Figure 1: Results from linear mixed-effects regression models for resources and stress management skills
A) BRI Resources (Total Score), B) ISBF (Inventory for Stress Management Skills) total score, C) ISBF Cognitive Strategies, and D) ISBF Relaxation Techniques. Models were adjusted for diagnosis and duration of disease. Models were adjusted for diagnosis and duration of disease. For ethical reasons, there was no catamnesis in the WCG participants, especially since there were no changes between the measurement times T0 and T1. If interested, these individuals should be able to participate in the intervention program offered as soon as possible.

Discussion

When interpreting the results, it is crucial to acknowledge the limitations of the study design, including the small number of participants and incomplete randomization. These constraints necessitate a cautious discussion of the findings' implications, but they may guide future investigations.

After three individual sessions, the CBI and HTI groups significantly improved stress management and emotional well-being, surpassing the WCG. In particular, the self-hypnosis intervention appeared to have lasting effects on stress management skills, including cognitive strategies, problem-solving abilities, and relaxation techniques. The lasting effect of the self-hypnosis intervention can also be interpreted as mental prophylaxis for dealing with possible future crises.

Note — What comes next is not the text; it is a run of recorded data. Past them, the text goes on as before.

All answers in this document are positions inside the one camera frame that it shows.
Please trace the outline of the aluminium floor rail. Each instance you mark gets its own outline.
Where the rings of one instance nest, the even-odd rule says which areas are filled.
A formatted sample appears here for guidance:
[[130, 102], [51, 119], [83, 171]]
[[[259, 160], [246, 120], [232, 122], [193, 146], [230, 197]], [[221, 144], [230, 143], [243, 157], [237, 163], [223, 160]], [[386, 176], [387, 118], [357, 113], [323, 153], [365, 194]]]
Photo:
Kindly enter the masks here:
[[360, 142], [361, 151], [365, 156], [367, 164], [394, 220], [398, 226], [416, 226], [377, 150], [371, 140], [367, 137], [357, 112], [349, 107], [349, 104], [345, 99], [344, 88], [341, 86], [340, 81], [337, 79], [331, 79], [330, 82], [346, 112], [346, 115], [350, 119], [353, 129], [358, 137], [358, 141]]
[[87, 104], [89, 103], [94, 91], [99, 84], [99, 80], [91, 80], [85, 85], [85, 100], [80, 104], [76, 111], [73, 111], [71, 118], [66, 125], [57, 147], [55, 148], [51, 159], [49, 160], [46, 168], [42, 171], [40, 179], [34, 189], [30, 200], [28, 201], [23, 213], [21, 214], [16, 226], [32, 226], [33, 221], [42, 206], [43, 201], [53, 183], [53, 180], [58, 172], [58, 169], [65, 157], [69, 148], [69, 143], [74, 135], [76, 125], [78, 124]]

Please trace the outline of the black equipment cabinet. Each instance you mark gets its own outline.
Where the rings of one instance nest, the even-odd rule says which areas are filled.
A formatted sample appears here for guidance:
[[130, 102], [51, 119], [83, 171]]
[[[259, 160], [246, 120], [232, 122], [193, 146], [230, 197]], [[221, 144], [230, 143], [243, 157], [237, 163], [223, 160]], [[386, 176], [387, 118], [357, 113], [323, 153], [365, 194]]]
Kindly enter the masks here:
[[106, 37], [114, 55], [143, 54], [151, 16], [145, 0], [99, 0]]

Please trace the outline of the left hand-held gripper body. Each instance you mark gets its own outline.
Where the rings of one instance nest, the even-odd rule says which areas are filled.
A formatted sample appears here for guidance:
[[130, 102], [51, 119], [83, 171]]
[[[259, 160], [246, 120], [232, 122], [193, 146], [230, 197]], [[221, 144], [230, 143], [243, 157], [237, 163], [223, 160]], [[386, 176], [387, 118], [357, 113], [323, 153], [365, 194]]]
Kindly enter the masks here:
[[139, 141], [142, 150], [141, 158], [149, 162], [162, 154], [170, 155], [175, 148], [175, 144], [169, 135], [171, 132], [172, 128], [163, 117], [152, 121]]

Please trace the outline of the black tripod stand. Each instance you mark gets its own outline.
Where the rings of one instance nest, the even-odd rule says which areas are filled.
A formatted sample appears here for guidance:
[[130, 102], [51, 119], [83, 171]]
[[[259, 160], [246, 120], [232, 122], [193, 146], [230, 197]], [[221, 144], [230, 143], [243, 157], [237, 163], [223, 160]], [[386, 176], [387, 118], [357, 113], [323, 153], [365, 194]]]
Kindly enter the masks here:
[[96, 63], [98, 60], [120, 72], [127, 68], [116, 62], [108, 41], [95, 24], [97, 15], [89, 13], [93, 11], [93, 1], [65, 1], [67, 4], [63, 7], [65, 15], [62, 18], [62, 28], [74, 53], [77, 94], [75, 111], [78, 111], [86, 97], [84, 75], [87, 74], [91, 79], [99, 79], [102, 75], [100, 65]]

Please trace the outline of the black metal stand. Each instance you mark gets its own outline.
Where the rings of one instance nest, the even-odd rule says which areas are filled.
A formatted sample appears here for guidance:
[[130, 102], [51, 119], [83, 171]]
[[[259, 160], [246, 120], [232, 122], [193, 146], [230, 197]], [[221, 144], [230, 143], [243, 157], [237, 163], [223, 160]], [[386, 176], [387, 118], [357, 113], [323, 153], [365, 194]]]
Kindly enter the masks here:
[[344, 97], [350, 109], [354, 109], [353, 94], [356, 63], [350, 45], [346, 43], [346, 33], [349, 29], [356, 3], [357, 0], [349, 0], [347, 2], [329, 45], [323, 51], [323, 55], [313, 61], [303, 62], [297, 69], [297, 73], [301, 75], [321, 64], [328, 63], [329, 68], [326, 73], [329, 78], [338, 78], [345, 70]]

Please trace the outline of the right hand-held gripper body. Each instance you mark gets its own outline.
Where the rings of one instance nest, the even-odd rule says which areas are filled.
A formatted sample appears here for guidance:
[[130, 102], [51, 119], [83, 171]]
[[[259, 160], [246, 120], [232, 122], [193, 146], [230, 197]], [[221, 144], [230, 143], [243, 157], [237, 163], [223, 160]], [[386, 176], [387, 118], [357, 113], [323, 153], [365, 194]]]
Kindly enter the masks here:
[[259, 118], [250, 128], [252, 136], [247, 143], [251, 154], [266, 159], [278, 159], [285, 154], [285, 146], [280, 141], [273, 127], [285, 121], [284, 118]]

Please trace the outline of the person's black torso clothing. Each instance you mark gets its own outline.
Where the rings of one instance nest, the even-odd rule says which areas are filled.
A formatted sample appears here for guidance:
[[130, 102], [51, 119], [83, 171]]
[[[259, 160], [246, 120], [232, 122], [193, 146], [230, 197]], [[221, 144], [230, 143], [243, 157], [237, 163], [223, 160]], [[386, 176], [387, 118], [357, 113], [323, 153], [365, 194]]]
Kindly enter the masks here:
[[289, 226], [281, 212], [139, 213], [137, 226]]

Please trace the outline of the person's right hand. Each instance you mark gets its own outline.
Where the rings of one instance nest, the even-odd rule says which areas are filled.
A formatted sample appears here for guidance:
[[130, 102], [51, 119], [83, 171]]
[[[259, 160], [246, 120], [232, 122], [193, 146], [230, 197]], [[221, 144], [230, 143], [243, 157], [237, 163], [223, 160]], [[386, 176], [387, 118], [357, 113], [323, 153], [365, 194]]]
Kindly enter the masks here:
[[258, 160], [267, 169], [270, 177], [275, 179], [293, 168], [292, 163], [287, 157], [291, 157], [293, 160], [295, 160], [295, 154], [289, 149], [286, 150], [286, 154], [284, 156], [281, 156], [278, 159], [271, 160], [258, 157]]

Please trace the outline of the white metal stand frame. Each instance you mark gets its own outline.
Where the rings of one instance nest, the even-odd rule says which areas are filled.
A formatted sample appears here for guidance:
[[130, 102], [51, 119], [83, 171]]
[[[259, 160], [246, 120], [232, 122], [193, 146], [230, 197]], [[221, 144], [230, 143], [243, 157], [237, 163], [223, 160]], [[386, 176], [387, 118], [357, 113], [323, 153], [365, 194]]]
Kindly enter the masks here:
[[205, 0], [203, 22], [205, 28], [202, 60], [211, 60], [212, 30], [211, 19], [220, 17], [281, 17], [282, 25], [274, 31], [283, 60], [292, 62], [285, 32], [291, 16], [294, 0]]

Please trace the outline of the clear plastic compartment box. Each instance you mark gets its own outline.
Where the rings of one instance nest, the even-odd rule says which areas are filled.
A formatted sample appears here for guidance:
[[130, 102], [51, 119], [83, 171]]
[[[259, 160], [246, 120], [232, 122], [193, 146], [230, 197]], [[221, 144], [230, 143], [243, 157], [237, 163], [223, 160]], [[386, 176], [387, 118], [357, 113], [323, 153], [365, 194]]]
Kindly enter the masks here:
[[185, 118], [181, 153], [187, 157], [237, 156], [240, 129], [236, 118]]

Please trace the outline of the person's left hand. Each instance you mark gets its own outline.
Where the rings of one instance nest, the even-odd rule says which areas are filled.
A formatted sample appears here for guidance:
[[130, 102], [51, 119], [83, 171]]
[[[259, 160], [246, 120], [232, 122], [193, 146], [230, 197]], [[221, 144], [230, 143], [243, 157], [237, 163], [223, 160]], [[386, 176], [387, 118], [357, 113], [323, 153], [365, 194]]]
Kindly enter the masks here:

This remarkable aspect raises an interesting question: What factors make self-hypnosis a practical complementary therapy approach? At its core, hypnotherapy is a resource-based approach that helps increase self-efficacy by promoting a sense of control and resilience by discovering individual solutions and problem-solving strategies. While the level of impairment and suffering from the burden of disease may vary over time, emotional vulnerability, sometimes with critical escalations, often persists [16]. So, individuals may also be more susceptible to negative or positive suggestions. In this context, hypnotherapeutic interventions seem to be ideally suited to freeing patients from this "problem trance" and enabling a positive change of perspective. They are relatively easy and inexpensive to provide, have a plethora of beneficial "side effects" (such as an increased sense of control over pain and its impact and an increased sense of well-being), and have very few adverse side effects [17] .

Hypnotherapeutic interventions can utilize the client's imagination to induce a resource-activating trance state through calming visual journeys or mental images. These procedures are non-invasive and deeply relaxing. They enhance the client's capacity to respond to suggestions without physical effort [18, 19].

Even individuals with severe illness can benefit from these interventions. They help with the physical and emotional representation of experiences that arise through imaginative work in a trance, providing access to resource experiences lost during illness and treatment. For many cancer patients, their bodies have become alien throughout the disease, usually just a source of discomfort and pain. However, the (re)activation of an experience of physical well-being through imagination in a trance can change this perception. It allows the patient to realize that such a physical experience is still possible, regardless of the discomfort. This realization often has a motivating effect and allows hope to grow.

Moreover, hypnotherapy plays a crucial role in cognitive work, ensuring an embodied anchoring (consolidation) of the therapeutic content. The activation and consolidation of the work done in self-hypnosis in the sense of such an embodiment contribute significantly to the change processes being able to take effect more quickly, holistically, and often more sustainably. This aspect of hypnotherapy is particularly beneficial, making it a valuable addition to behavioral therapy and psychodynamic working methods [4].

We were encouraged to take this approach as many studies already report positive effects in the hypnotherapeutic treatment of symptoms in cancer patients [3-5]. These studies typically focus on distress associated with medical procedures [20], nausea and vomiting [21, 22], hot flashes [23], and pain [24-26]. According to the results, there are some indications that just a few hypnotherapeutic sessions are enough to bring about lasting relief from physical symptoms.

One fascinating area of research is the investigation of the effectiveness of short interventions, such as those consisting of only three sessions, in a clinical setting and comparison to other approaches as a relatively new area of research [27-30], and the potential findings could significantly advance our understanding of the role of hypnotherapy in cancer treatment.

The hypnotherapeutic approach of the HypRa program harnesses individually significant resources, reactivating them to instill feelings of strength, hope, or comfort in the patient. These resources, unique to each individual, are identified, applied, and trained through self-hypnosis.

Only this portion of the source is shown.